The segmentation procedure used is very similar to the segmentation performed in the first approach. The Canny edge detector with a 5x5 Sobel mask and 900-1200 thresholds is used, and then the edges are joined in the same way as in the first approach. The use of a high Canny threshold serves to separate the fish from possible auras that may have occurred in the bottom subtraction and other fish whose edges are clearly delimited.
5
10
fifteen
twenty
25
30
When making the detection, the same method is used as the one used in the first approach, the only difference is that the vector support machine used is obtained with the flight time scanner.
The design of a high-level application is detailed below, following the scheme in Figure 6:
- Start system 30: User 20 selects the sensor with which he wishes to perform the detection. The system initializes and configures its components to work with the selected sensor. It is subsequently launched.
- Obtain image 31: The system accesses the sensor and obtains the images of the current moment.
- Show image 32: User 20 selects the type of image he wants to see and the system repeatedly obtains this type of image and displays it on screen 8.
- Subtract background 33: The system obtains the current images and generates a motion mask (an image where the pixels representing objects in the scene are white and the background is black).
- Change background subtraction threshold 34: User 20 introduces the new threshold that will be used to perform background subtraction.
- Show movement 35: The user 20 selects that he wishes to visualize the background subtraction mask and selects the type of mask, the system continuously performs the background subtraction and displays the resulting mask on the screen.
- Segment regions of movement 36: The system obtains the images and from them obtains the movement mask. Subsequently, the segmentation of the different objects found in the region is performed.
- Configure segmentation 37: User 20 enters the desired configuration for segmentation (high and low Canny thresholds and minimum silhouette area).
- Measure objects 38: The system obtains the objects of the scene and obtains its measurements in real space, its length, width, position and extreme points.
- Enter distance to the glass 39: User 20 enters the distance to the glass to make the correction in the measurements made by the system
- Detect fish 40: The system obtains the measured objects of the scene and classifies those that it considers fish and those that it does not.
5
10
fifteen
twenty
25
30
- Configurer detection 41: User 20 chooses whether or not to use the provided SVM. Additionally, you can enter one trained by it.
- Follow fish 42: The system obtains the existing fish in the scene and tracks them over time, taking into account their characteristics and their position.

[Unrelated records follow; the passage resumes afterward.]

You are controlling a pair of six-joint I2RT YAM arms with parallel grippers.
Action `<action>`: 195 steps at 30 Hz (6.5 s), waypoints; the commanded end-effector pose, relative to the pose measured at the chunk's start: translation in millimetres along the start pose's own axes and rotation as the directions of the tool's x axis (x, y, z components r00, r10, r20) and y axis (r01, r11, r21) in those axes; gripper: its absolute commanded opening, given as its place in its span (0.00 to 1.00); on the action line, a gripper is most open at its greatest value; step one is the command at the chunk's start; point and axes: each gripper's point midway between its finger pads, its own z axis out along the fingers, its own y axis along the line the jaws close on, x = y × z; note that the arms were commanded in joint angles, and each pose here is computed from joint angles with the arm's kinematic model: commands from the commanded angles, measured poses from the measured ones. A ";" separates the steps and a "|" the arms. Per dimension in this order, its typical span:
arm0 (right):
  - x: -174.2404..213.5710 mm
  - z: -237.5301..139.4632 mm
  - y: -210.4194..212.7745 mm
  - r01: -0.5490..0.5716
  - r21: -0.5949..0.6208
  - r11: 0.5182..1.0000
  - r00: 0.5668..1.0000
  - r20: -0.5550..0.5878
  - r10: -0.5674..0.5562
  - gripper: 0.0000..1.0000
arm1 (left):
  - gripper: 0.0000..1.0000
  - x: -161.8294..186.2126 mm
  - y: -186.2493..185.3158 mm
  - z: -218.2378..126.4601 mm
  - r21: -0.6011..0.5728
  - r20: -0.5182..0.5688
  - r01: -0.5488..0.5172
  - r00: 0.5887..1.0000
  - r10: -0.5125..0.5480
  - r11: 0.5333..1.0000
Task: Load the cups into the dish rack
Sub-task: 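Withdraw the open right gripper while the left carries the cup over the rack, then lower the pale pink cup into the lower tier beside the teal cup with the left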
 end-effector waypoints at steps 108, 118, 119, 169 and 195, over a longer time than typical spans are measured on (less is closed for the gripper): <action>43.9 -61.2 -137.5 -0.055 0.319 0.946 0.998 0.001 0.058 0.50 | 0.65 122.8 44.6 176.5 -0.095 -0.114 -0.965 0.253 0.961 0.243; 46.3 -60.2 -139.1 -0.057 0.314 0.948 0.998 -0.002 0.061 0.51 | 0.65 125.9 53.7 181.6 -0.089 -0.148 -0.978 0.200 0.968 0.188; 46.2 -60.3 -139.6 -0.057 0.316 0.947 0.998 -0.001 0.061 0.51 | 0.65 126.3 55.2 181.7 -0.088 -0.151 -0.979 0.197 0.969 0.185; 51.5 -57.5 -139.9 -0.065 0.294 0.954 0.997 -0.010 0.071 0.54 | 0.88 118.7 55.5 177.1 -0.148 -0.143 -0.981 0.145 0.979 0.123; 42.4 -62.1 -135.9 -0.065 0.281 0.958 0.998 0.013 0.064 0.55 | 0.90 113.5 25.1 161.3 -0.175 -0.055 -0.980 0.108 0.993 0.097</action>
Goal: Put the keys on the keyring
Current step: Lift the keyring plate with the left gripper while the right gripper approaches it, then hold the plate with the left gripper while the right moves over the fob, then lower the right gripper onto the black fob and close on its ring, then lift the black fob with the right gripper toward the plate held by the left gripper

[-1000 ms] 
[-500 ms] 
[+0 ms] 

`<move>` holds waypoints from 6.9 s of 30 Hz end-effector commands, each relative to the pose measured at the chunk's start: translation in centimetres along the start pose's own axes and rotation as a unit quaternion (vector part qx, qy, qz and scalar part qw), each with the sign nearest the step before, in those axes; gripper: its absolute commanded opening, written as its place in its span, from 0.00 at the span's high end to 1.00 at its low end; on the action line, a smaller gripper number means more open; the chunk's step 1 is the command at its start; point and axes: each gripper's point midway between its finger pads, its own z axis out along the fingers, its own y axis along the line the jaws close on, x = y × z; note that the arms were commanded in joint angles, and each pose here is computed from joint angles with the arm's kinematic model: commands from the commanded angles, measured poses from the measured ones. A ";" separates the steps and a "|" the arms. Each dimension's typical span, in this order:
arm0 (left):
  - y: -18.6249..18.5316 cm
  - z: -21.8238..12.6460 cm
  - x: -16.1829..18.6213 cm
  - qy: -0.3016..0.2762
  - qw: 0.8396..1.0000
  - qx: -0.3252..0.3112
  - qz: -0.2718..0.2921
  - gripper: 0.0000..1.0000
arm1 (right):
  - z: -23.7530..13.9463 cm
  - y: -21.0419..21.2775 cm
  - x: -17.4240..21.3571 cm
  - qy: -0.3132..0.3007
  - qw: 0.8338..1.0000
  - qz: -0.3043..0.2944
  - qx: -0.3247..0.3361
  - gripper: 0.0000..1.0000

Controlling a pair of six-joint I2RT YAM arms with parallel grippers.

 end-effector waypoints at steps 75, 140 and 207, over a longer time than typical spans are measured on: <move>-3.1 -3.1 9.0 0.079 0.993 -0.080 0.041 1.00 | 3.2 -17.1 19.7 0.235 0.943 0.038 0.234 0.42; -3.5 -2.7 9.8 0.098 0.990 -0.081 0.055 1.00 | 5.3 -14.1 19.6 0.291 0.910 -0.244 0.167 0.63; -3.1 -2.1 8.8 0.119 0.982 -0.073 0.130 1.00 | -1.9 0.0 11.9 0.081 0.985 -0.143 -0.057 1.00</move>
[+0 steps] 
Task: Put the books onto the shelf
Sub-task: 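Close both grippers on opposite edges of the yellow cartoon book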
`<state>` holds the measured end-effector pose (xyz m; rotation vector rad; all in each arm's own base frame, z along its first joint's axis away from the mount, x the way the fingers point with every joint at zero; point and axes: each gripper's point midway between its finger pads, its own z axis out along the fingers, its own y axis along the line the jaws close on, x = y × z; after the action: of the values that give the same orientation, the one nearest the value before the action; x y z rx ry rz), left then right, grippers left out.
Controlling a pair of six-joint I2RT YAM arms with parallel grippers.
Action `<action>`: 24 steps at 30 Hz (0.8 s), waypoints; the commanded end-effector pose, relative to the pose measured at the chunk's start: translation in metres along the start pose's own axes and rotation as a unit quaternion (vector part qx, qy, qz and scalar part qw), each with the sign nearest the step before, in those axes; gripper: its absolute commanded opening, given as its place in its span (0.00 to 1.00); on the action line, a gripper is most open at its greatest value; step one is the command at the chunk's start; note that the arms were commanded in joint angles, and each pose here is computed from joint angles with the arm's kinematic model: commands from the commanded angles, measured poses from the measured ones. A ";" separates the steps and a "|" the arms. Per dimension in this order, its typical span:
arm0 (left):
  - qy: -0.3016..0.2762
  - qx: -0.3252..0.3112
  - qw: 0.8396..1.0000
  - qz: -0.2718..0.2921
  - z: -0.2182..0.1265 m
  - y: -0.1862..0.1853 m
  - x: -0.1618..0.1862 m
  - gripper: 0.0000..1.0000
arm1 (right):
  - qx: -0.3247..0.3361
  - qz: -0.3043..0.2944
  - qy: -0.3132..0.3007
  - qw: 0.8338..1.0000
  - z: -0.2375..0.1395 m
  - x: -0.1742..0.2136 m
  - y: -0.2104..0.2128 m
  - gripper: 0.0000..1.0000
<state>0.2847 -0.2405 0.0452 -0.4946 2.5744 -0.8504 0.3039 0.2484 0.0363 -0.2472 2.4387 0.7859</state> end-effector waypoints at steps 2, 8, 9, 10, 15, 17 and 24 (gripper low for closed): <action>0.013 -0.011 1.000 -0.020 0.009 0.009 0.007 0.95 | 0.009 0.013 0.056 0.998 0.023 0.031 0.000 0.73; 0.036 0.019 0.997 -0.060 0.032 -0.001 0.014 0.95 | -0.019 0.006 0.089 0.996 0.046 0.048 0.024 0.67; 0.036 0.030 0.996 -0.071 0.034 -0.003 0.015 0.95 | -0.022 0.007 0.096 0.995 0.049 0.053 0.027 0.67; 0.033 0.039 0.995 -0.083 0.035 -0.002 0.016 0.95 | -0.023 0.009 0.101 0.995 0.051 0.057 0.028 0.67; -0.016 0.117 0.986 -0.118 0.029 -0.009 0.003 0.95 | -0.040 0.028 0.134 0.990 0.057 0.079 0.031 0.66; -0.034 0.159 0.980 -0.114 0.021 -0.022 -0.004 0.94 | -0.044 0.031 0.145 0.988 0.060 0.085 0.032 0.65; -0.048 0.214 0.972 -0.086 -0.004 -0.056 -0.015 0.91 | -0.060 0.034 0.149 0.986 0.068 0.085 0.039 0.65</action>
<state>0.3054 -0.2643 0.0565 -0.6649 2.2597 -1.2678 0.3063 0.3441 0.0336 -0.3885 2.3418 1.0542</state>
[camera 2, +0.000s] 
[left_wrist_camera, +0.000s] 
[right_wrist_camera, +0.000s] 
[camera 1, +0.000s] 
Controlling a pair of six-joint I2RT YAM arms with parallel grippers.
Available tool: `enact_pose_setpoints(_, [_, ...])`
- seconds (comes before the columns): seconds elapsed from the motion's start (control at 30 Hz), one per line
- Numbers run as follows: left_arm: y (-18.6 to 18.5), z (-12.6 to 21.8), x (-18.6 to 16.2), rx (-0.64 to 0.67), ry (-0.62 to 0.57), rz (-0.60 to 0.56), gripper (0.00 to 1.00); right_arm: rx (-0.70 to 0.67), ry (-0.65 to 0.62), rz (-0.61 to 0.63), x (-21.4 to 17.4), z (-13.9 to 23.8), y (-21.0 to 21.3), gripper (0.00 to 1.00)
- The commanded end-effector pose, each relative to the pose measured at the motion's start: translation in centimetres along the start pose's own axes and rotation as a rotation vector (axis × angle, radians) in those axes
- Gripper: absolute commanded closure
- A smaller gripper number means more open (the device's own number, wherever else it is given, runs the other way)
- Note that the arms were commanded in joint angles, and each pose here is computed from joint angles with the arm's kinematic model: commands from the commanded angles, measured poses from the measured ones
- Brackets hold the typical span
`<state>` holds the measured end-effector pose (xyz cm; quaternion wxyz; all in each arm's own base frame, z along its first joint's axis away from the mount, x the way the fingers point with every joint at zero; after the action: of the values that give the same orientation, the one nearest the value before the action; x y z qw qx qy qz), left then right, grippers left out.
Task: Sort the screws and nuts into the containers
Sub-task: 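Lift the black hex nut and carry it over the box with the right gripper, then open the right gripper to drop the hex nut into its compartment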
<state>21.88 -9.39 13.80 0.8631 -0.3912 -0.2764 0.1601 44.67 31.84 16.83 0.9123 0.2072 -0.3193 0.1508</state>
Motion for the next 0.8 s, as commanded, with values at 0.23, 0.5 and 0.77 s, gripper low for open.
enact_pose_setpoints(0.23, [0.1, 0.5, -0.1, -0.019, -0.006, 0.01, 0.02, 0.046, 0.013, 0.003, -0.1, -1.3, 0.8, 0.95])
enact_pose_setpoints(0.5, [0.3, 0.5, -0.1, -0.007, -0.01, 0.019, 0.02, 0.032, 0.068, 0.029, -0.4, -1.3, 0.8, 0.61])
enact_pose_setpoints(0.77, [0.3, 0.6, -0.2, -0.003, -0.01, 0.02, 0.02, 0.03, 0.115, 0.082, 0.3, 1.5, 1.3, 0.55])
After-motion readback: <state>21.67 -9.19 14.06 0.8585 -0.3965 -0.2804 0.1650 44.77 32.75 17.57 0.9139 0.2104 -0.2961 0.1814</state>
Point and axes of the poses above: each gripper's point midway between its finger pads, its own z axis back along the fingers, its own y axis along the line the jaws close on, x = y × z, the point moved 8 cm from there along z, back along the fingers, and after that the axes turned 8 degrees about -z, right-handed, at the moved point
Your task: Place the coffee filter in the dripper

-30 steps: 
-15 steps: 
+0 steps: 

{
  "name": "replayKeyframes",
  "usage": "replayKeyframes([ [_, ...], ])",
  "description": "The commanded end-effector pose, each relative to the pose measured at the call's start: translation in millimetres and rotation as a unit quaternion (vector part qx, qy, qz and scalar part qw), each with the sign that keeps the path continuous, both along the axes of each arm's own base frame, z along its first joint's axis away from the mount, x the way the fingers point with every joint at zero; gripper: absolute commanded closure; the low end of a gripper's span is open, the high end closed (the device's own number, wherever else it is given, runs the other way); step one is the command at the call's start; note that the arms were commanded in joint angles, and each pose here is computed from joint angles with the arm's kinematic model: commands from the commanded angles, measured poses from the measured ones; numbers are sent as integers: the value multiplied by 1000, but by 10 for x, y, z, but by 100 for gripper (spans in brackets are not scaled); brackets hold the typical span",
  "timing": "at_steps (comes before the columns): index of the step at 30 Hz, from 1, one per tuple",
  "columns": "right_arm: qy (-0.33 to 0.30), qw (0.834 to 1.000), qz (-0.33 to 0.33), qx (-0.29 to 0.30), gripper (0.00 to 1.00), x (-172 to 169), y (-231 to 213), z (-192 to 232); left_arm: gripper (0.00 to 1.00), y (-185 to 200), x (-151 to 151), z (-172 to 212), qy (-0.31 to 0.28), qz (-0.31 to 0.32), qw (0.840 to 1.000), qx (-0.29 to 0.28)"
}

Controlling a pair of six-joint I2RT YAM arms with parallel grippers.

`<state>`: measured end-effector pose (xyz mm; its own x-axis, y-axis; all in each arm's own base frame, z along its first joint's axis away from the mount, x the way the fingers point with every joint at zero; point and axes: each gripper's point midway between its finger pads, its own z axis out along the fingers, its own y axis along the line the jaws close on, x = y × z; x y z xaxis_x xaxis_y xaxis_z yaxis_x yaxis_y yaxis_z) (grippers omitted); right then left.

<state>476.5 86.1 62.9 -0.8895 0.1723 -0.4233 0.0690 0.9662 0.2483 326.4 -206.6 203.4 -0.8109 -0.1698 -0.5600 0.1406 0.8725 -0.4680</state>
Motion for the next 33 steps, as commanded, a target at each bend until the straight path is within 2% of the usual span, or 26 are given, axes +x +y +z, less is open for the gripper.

- Show image with detections and measurements 43: The user 20 selects the option ‘detect’ while viewing an image and the system shows from that moment the fish detections on the image that was being displayed. Additionally, the measurements of each of them are shown.
With respect to the design of the model, a pipeline architecture with several modules that perform specific tasks is used, where the outputs of some modules serve as the inputs of other modules. A modification has been made to the architecture by adding a facade class that serves to manage the communication of the different modules and to service the user interface. All the design has been constructed from the facade class that is the class 'FishDetector', as shown in Figure 7. The purpose of each of the modules and the main classes within each module is explained below. one of them:
- Fish detector module 50: This is the module that encompasses all modules and model classes. He is in charge of managing the communication between different modules and serves as the facade of the user interface requests.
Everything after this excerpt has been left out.